- Born: 6 August 1945 (age 81)
- Education: University of Glasgow
- Awards: Gunning Victoria Jubilee Prize
- Scientific career
- Workplaces: University of Glasgow University of Strathclyde
- Thesis: An investigation of some techniques for the localisation of ionizing radiation (1970)
- Doctoral advisor: Ronald Drever
- Doctoral students: Sheila Rowan
- Website: www.gla.ac.uk/schools/physics/staff/jameshough/

= James Hough =

British physicist

Sir James Hough (born 6 August 1945) is a British physicist and an international leader in the search for gravitational waves.

==Career and research==
Hough has held the following professional positions:
- Professor of experimental physics at the University of Glasgow.
- Director of the Institute of Gravitational Research at the University of Glasgow.
- Member of the LISA International Science Team.
- Delegate to the LIGO Council.
- Chair of the Education, Training and Careers Committee and the Fellowships Panel of the Science and Technology Facilities Council.

===Awards and honours===
- 2003 Hough was elected a Fellow of the Royal Society.
- 2004 Hough was awarded the Duddell Medal and Prize, a senior award from the Institute of Physics. The award is made annually to "an individual or team for outstanding contributions to the advancement of knowledge through the application of physics, including invention or design of scientific instruments or by the discovery of materials used in their construction."
- 2008 Hough was awarded the Gunning Victoria Jubilee Prize of the Royal Society of Edinburgh for his work on gravitational waves
- 2013 Hough was appointed Officer of the Order of the British Empire (OBE) in the 2013 Birthday Honours for services to science.
- 2015 Hough was awarded the Institute of Physics Phillips Award.
- 2018 Awarded the Gold Medal of the Royal Astronomical Society for Astronomy
- 2019 Hough was knighted (Knight Bachelor) by The Duke of Cambridge during a ceremony at Buckingham Palace on 31 January 2019, in recognition of Hough's international leadership in the search for gravitational waves ~ 'ripples' in the fabric of space-time.
- 2020 Hough was awarded the Royal Society's Bakerian Medal in 2020
- 2021 Became Honorary Liveryman of the Worshipful Company of Scientific Instrument Makers.

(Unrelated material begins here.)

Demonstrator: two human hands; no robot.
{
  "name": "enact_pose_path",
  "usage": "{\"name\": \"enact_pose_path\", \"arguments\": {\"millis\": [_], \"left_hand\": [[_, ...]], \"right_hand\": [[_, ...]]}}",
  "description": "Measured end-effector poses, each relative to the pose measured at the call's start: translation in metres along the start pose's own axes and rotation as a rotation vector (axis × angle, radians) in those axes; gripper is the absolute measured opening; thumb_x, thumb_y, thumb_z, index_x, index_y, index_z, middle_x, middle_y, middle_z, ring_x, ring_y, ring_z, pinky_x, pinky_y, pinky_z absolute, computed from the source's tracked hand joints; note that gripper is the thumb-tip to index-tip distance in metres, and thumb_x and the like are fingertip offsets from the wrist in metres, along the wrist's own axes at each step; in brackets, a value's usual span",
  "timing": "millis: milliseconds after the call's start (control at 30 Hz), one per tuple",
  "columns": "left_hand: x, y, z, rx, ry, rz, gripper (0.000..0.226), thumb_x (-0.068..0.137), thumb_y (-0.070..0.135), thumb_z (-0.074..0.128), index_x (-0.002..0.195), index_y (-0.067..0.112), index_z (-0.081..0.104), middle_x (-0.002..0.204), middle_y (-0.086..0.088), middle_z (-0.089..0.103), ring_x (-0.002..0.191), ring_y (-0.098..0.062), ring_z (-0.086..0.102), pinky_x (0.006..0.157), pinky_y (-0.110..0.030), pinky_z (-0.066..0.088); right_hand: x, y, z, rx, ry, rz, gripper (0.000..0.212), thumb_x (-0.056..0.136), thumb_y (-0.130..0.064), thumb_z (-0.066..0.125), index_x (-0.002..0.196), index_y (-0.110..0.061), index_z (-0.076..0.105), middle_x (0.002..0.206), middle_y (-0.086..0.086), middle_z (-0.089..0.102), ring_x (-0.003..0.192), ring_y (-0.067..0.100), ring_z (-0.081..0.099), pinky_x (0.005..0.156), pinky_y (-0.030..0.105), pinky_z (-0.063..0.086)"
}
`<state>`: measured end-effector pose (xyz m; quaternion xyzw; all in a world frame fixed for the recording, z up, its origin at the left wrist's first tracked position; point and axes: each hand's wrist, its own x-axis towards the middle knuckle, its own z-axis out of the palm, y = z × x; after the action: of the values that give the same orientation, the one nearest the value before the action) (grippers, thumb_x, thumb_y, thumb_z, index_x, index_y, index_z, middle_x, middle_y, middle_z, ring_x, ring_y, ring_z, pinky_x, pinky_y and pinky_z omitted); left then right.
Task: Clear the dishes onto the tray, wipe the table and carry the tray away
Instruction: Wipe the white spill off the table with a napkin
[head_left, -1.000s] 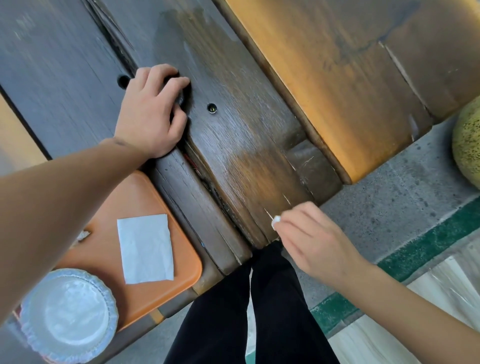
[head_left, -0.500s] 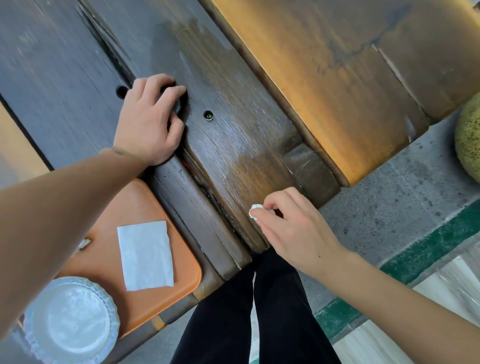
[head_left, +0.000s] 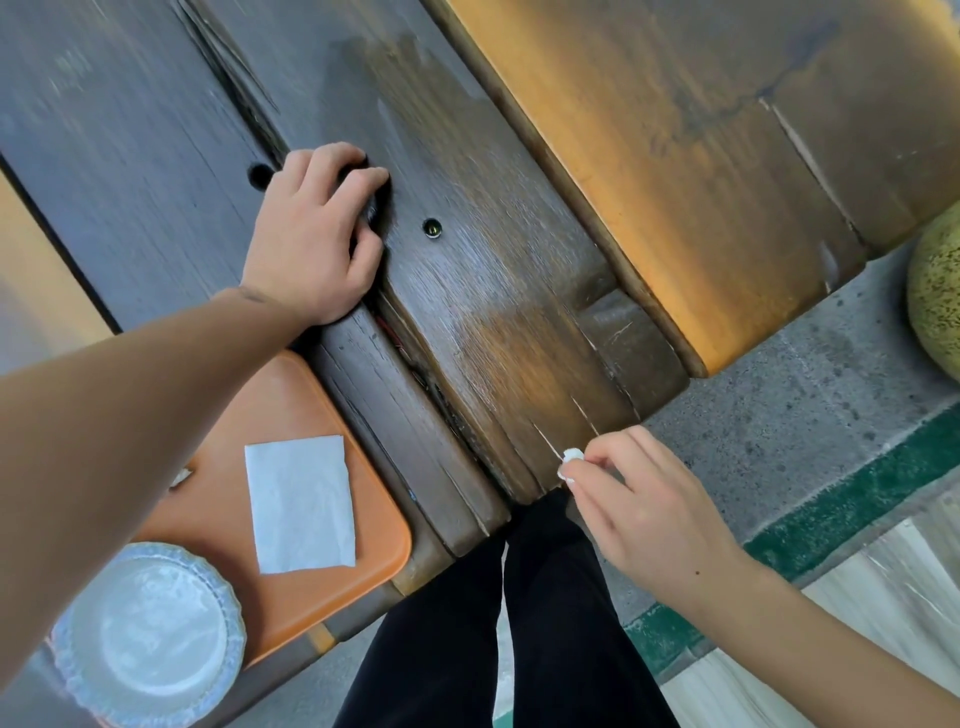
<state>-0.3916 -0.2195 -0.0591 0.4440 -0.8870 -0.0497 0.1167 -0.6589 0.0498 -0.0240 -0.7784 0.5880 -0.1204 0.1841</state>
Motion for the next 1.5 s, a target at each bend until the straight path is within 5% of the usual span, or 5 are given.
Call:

===Appearances in media===
Hough received widespread media coverage in 2004 when he placed a bet, against the odds, of detecting gravitational waves before 2010. The original odds were set at 500/1, but following huge interest, the betting company were forced to cut their odds to 6/1.

In April 2007, during the run-up to the Scottish Parliamentary elections, Hough signed an open letter, along with sixty-one other top Scottish scientists, backing the retention of the Union between Scotland and England. They were concerned that Scottish independence would have "detrimental consequences for the health of the Scottish science base and for the long term viability of the Scottish economy and society."